&str - String Slice

Use this when you need to read the string (or parts of it), but don't need to own it.

let slice = "bob";
greet_str(slice);
let owned = String::new("bob");
greet_str(&owned); // Requires explicit borrowing of `owned`

fn greet_str(name: &str) {
    println!("{}", name);
}

Pros:

• Fast, no allocation or transfer
• Explicit

Cons:

• Caller must explicitly pass a reference (greet_str(owned) will throw a compile-time error)
• You can't take ownership of the input

String - Owned String

Use this when you need to write or take ownership of the string, want to give power to the caller on how and when the string is allocated, and want to be explicit.

let slice = "bob";
greet_string(slice.to_string()); // Requires explicit allocation of `slice`
let owned = String::new("bob");
greet_string(owned); // Takes ownership of `owned`

fn greet_string(name: String) {
    println!("{}", name);
}

Pros:

• Clear signal of intent that the function is taking ownership
• No cloning needed if caller already has a String

Cons:

• Slightly less ergonomic for callers: they must allocate if passing a &str and clone if they want to keep an owned copy

AsRef<str> - Flexible for Borrowing

Use this when you want to accept anything that borrows as a string (implements AsRef<str>), and you don't need to take ownership.

let slice = "bob";
greet_asref(slice);
let owned = String::new("bob");
greet_asref(owned); // Notice how we don't have to explicitly borrow `owned`

fn greet_asref<T: AsRef<str>>(name: T) {
    println!("Hello {}", name.as_ref())
}

Pros:

• Accepts both &str, String and other string-like types (e.g. Cow<'_, str>) without the need for explicit dereferencing

Cons

• Slightly less obvious what the functions expects
• Can't take direct ownership of the argument, just borrows

impl Into<String> - Flexible for Ownership

Use this when you need to take ownership of the string but want to be flexible about what can be passed to the function (anything that implements Into<String>).

let slice = "bob";
greet_into(slice); // The allocation/cloning is done for us inside the function when `.into()` is called
let owned = String::new("bob");
greet_into(owned); // Since we're passing ownership to the function, the string will not be reallocated inside the function

fn greet_into<T: Into<String>>(name: T) {
    let owned_name = name.into(); // This will only allocate a new string if `name` isn't owned

    println!("Hello {}", owned_name);
}

Pros:

• Accepts both String and &str, allocating a String for &str automatically

Cons:

• Always incurs an allocation if the input is a borrowed type (e.g. &str)
• Less explicit than asking for String directly
• Can result in callers inadvertently causing a clone: greet_into(String::new("bob").as_str())

Conclusion

There isn't a definitive catch-all answer to this question, it really is up to your specific requirements. If you want to be more explicit about what your functions expect, &str and String are probably more appropriate for you. However, if flexibility and ergonomics are a priority, AsRef<str> and Into<String> are also suitable.

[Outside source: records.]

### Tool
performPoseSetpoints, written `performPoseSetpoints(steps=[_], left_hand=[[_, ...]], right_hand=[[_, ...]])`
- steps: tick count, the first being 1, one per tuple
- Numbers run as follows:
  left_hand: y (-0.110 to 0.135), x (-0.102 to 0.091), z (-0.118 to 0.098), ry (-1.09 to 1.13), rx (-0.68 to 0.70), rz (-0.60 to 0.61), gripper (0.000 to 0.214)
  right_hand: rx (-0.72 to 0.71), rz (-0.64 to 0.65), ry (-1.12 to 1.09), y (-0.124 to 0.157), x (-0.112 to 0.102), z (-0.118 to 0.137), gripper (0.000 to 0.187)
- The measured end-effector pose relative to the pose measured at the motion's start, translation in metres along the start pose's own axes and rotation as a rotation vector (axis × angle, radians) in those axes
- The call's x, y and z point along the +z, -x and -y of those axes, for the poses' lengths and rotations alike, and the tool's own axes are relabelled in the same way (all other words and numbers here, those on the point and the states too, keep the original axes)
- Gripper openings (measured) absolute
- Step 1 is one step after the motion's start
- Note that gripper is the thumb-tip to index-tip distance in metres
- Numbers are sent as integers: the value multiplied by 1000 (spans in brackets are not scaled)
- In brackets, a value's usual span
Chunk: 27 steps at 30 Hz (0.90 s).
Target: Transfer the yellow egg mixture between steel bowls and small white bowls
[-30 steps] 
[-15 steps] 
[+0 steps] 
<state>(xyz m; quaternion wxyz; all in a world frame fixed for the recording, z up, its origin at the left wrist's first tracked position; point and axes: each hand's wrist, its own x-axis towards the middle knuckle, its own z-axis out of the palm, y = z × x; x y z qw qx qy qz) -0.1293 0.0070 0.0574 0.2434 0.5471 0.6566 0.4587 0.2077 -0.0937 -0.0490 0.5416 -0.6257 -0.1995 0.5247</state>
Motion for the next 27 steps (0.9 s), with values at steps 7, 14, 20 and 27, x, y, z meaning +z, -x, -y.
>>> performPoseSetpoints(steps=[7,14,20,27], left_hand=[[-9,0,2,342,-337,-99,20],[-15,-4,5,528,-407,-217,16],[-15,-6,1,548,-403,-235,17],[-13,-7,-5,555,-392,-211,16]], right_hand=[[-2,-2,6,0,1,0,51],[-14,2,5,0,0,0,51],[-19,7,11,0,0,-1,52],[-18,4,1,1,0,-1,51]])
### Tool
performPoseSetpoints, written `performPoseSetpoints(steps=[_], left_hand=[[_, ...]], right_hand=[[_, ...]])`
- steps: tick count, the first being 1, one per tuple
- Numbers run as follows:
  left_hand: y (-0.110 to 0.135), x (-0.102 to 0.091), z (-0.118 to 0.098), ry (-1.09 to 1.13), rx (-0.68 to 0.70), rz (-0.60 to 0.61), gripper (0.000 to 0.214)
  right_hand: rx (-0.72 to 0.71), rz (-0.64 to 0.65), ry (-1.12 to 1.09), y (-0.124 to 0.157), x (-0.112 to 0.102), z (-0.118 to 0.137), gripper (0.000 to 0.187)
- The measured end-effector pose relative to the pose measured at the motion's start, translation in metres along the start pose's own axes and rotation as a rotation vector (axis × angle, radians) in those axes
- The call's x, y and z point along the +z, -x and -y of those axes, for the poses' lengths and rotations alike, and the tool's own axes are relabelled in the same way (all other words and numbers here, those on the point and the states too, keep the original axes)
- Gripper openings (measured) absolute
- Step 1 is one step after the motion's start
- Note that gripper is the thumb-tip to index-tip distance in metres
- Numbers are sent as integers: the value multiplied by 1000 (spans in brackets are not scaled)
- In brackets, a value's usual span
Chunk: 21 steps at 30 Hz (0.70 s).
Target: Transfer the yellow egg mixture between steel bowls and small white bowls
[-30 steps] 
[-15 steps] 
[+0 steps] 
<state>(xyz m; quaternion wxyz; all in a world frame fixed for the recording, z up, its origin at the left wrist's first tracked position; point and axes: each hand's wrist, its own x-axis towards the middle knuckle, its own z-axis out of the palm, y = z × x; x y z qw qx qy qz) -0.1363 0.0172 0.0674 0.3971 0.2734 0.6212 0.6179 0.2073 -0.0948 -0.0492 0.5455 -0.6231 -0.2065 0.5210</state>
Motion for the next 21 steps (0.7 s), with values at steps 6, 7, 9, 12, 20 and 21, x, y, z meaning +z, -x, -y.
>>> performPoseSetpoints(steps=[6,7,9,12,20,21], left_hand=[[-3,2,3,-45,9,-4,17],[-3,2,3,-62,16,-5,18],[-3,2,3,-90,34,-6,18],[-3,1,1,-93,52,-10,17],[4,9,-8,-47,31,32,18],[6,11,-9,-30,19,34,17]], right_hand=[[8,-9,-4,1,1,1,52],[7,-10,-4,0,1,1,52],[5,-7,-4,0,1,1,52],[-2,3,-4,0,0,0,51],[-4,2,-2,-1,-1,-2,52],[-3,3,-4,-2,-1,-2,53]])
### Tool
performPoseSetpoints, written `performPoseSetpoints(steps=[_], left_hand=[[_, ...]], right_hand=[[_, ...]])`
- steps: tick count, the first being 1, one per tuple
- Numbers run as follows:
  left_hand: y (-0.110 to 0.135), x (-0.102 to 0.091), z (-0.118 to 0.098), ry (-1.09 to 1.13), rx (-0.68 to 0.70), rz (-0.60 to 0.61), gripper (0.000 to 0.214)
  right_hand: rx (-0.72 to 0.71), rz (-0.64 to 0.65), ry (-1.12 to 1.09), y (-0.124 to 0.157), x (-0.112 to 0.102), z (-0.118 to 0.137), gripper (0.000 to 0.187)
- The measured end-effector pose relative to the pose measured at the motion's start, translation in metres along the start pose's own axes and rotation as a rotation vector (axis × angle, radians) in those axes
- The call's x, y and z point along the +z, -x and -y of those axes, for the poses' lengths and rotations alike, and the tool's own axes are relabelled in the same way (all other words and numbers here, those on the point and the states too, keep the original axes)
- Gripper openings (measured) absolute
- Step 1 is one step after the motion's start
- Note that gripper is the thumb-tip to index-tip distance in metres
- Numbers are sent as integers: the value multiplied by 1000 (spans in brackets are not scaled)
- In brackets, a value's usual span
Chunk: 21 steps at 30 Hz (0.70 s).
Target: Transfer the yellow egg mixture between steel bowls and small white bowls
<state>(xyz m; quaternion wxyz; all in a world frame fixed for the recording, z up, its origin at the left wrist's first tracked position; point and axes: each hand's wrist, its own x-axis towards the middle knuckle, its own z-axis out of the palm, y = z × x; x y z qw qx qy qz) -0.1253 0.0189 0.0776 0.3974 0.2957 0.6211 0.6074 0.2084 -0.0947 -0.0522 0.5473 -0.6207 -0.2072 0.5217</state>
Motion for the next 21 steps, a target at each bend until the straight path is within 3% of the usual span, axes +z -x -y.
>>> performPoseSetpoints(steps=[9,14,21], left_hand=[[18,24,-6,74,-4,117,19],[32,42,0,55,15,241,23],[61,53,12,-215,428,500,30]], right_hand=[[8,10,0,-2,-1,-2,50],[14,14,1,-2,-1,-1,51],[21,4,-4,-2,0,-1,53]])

There shouldn't be a major difference in performance between accepting the trait vs. concrete types. Where performance issues could arise at scale is if the caller mistakenly clones or causes a clone when it's not necessary (I'd imagine this would be most common with Into<String>). However, at a small-scale (not inside loops) and in a non-embedded environment, a few accidental clones likely won't cause issues.